Add description for aiohttp example.

pya · pya · commit 55d3a5bb939c · 2016-07-25T09:06:49.000+02:00
diff --git a/webscraper.rst b/webscraper.rst
@@ -1,6 +1,6 @@
-+++++++++++++++++++++++++++++
-Larger Example - Web Scraping
-+++++++++++++++++++++++++++++
+++++++++++++
+Web Scraping
+++++++++++++
 
 Web scraping means downloading multiple web pages, often from different
 servers.
@@ -21,7 +21,7 @@ This is a very simple web server. (See below for the code.)
 Its only purpose is to wait for a given amount of time.
 Test it by running it from the command line::
 
-    python simple_server.py
+    $ python simple_server.py
 
 It will answer like this::
 
@@ -125,7 +125,7 @@ provides the elapsed run time.
 
 Finally, we can run our client::
 
-    python synchronous_client.py
+    $ python synchronous_client.py
 
 and get this output::
 
@@ -254,7 +254,7 @@ This means, we wait until each pages has been retrieved before asking for
 the next.
 Let's run it from the command-line to see what happens::
 
-    async_client_blocking.py
+    $ async_client_blocking.py
     It took 11.06 seconds for a total waiting time of 11.00.

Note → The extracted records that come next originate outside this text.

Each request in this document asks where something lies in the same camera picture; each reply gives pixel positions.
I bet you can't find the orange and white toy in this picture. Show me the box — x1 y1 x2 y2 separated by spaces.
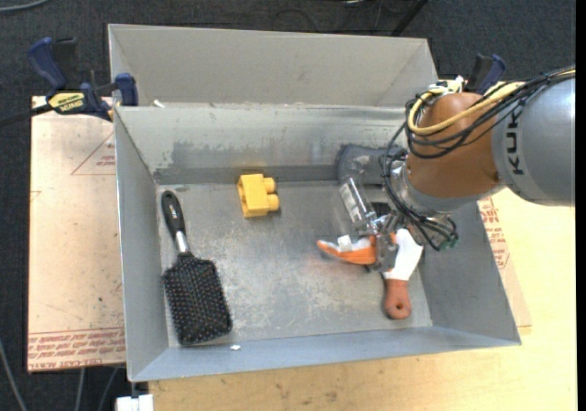
316 236 382 267

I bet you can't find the grey metal bin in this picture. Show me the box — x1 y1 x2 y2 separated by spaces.
107 23 523 384

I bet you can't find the yellow toy brick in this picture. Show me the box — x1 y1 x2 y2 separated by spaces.
236 173 281 220

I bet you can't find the black hairbrush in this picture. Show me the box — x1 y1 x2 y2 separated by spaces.
159 189 234 347

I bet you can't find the brown cardboard board red print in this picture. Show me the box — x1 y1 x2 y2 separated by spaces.
27 95 535 373

     Waited for 1.00 seconds.
     That's all.
@@ -320,7 +320,7 @@ So, for a list with 100 tasks it would mean:
 
 Let's see if we got any faster::
 
-    async_client_nonblocking.py
+    $ async_client_nonblocking.py
     It took 5.08 seconds for a total waiting time of 11.00.
     Waited for 1.00 seconds.
     That's all.
@@ -355,7 +355,76 @@ Try numbers greater than five.

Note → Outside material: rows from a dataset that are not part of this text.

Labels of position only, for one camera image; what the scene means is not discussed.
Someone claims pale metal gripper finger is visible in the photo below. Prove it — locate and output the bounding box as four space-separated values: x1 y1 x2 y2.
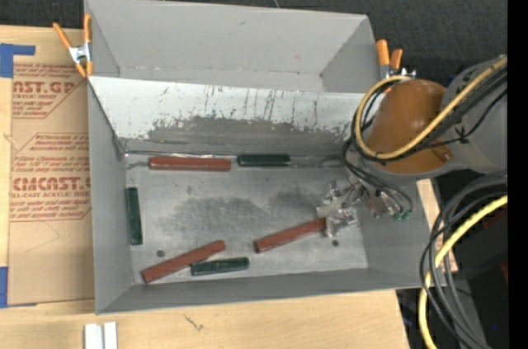
316 181 352 217
323 209 360 238

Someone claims red-brown flat block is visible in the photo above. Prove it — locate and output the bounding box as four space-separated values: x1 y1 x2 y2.
141 239 227 285
252 217 330 254
148 156 233 172

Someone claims dark green flat block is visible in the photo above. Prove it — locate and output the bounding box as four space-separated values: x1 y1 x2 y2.
237 153 292 167
125 186 144 246
190 256 251 277

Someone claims grey metal bin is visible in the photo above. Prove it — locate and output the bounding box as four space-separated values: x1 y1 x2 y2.
83 0 449 316

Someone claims brown cardboard board, red print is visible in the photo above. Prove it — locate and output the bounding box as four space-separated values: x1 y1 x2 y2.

 High-Level Approach with ``aiohttp``
 ------------------------------------
 
+The library aiohttp_ allows to write HTTP client and server applications,
+using a high-level approach.
+Install with::
+
+    $ pip install aiohttp
+
+
+.. _aiohttp: http://aiohttp.readthedocs.io/en/stable/
+
+The whole program looks like this:
+
+.. literalinclude:: examples/aiohttp_client.py
+
+The function to get one page is asynchronous, because of the ``async def``:
+
+
 .. literalinclude:: examples/aiohttp_client.py
+    :language: python
+    :start-after: import aiohttp
+    :end-before: def get_multiple_pages
+
+The arguments are the same as for the previous function to retrieve one page
+plus the additional argument ``session``.
+The first task is to construct the full URL as a string from the given
+host, port, and the desired waiting time.
+
+We use a timeout of 10 seconds.
+If it takes longer than the given time to retrieve a page, the programm
+throws a ``TimeoutError``.
+Therefore, to make this more robust, you might want to catch this error and
+handle it appropriately.
+
+The ``async with`` provides a context manager that gives us a response.

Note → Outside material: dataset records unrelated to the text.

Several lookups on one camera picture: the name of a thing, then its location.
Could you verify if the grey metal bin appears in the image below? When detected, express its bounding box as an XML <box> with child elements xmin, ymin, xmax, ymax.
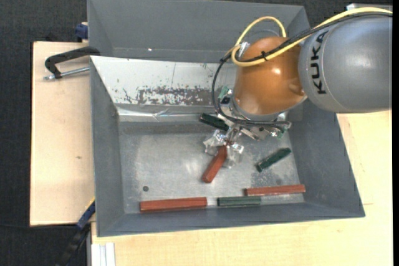
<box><xmin>86</xmin><ymin>0</ymin><xmax>366</xmax><ymax>237</ymax></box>

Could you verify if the dark green flat block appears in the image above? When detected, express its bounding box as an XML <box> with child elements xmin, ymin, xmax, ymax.
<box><xmin>199</xmin><ymin>112</ymin><xmax>230</xmax><ymax>131</ymax></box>
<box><xmin>216</xmin><ymin>196</ymin><xmax>263</xmax><ymax>207</ymax></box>
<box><xmin>255</xmin><ymin>147</ymin><xmax>292</xmax><ymax>173</ymax></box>

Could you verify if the pale wood flat board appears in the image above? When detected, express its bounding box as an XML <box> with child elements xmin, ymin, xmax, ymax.
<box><xmin>29</xmin><ymin>41</ymin><xmax>96</xmax><ymax>227</ymax></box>

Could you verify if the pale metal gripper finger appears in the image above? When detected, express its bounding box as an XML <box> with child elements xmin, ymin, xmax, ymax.
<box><xmin>224</xmin><ymin>141</ymin><xmax>245</xmax><ymax>169</ymax></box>
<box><xmin>203</xmin><ymin>130</ymin><xmax>230</xmax><ymax>156</ymax></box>

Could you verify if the red-brown block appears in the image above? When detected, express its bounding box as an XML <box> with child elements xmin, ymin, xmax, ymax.
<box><xmin>244</xmin><ymin>184</ymin><xmax>307</xmax><ymax>197</ymax></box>
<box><xmin>139</xmin><ymin>196</ymin><xmax>208</xmax><ymax>213</ymax></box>
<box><xmin>201</xmin><ymin>145</ymin><xmax>228</xmax><ymax>184</ymax></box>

+After checking the status being ``200``, which means that all is alright,
+we need to ``await`` again to return the body of the page, using the method
+``text()`` on the response.
+
+This is the interesting part of ``get_multiple_pages()``:
+
+.. code-block:: python
+
+    with closing(asyncio.get_event_loop()) as loop:
+        with aiohttp.ClientSession(loop=loop) as session:
+            for wait in waits:
+                tasks.append(fetch_page(session, host, port, wait))
+            pages = loop.run_until_complete(asyncio.gather(*tasks))
+
+It is very similar to the code in the example of the time-saving implementation
+with ``asyncio``.
+The only difference is the opened client session and handing over this session
+to ``fetch_page()`` as the first argument.
+
+Finally, we run this program::
+
+    $ python aiohttp_client.py
+    It took 5.04 seconds for a total waiting time of 11.00.
+    Waited for 1.00 seconds.
+    That's all.
 
+    Waited for 5.00 seconds.
+    That's all.
+
+    Waited for 3.00 seconds.
+    That's all.
+
+    Waited for 2.00 seconds.
+    That's all.
 
+It also takes about five seconds and gives the same output as our version
+before.
+But the implementation for getting a single page is much simpler and takes
+care of the encoding and other aspects not mentioned here.